You all
think we cats have a pretty nice gig, and you’d be right about that. But what
nobody understands is that it’s not easy being at the top of the food chain. We
cats still have our differences. You shred a mouse, I shred a bird. All a
matter of preference. Some kitties have babies, most of us don’t. Not sure if
this is a good or a bad thing, having kittens. Seems to me that’s more competition
for me, four or five extra heads in my area. There are only so many birds to go
around. There are at least a thousand birds in my twenty acres of land. Who
seriously expects me to share those?
There are
two things that most cats can agree on. One, we were chosen to rule. Two,
nothing in the air can ever be trusted. Flies are annoying. Birds live in the
trees and as such look down on the rest of us. Forget it, tweeties. The high
ground is ours. That includes the trees. If you don’t believe us, we might have
to climb up one day and say hello to your cute little chicks munching on worms
in your nest.
A couple of
bigger birds, the hawks and the eagles, like to swoop down, and they might get a
bunny or the odd rat. Only thing is, our friend Sam soon understands that there
is an army on the ground. With many
cats who don’t like birds to begin with. Best to stay in the mountain tops, Mr.
Feathers.
Then, of
course, there is the ultimate hell machine in the sky, the plane. It’s a good
thing planes don’t swoop in here for worms, because then that would change the
bird-cat dynamic forever. Not that the birds would know.
Andy is a
nice guy, he’s the only person here who speaks German, the lingua franca of all
cats. But he is a traitor who can never be trusted. Imagine the pure bliss in
our house by the sea until the day he finally snapped. I trusted him. Put me in
a cage like a friggin’ bird. You get used to the car, it’s a necessary evil. But
the plane changes the way I see things now. So the birds have this little
advantage they’ve been hiding. How come they don’t attack? One of them ate me
up, but that was because of Andy’s help. Spit me back out too. And he didn’t
even drug me. He and Gin are the ones in the way, clearly. He and the birds.
The kids
are my allies, they don’t trust their parents either. Alliances, everyone must
have them. It’s the cats and the kids versus the birds, the dogs and the
grown-ups. Oh, well. Nobody said this would be easy.
If this
sounds stressful to read, then I suppose it’s meant to be. Every cat needs to
fly in a plane to understand what we are up against. I have been there. I still
haven’t forgiven Andy…and I haven’t quite forgiven the birds. The birds, true
to form with their micro-brains, haven’t talked about the planes with a claw held
to their throats. They know nothing.
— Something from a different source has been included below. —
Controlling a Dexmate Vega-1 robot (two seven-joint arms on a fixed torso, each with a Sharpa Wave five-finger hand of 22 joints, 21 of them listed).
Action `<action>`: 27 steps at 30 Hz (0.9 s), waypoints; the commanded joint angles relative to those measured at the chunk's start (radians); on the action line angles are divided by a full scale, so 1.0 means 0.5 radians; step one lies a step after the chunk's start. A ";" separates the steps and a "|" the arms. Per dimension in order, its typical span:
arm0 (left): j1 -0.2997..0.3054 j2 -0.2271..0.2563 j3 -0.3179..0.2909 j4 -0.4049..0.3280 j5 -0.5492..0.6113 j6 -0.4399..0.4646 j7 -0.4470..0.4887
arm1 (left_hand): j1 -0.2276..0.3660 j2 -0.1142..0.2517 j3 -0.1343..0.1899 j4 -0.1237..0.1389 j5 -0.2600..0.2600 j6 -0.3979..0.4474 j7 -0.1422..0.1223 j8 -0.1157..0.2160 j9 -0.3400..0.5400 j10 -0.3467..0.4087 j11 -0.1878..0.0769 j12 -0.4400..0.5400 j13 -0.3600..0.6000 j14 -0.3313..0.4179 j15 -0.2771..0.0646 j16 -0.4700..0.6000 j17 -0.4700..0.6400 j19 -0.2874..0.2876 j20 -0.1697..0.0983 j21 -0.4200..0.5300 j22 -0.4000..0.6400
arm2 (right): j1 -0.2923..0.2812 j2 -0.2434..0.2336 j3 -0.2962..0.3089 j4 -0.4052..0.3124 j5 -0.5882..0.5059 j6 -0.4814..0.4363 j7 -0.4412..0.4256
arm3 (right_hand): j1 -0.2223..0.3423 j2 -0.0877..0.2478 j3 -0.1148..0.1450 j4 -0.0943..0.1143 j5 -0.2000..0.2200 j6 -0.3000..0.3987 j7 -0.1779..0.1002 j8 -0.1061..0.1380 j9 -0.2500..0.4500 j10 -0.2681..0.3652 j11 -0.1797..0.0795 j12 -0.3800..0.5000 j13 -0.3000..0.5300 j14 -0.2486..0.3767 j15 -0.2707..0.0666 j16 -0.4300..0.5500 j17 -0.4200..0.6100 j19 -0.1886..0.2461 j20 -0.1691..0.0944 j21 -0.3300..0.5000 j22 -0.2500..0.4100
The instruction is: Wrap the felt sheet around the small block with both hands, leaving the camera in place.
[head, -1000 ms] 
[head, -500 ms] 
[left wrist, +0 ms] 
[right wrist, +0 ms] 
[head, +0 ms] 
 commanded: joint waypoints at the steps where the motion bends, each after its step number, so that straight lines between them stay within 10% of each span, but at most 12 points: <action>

Nothing about planes. We can’t afford to
believe them right now. The moment we have a cat that size with that capacity for noise on the ground,
we can talk about a balance of power.
But I am a practical
cat. Why kill your neighbors when you can just as easily harmonize with them? A
mouse – in your world better known as a hackysack – has entertained us for
hours at a time. I hate it when they quit in the end. They play dead, and for a
second you almost want to believe they are. I say our little friend just got a
nice workout. Imagine what his life span would have been without me? Two years
longer, but infinitely more boring. We can be heroes.
So that’s
it in a flying nutshell. Never trust anything in the air. Not until we have an
air force of our own. As cats, we are entitled.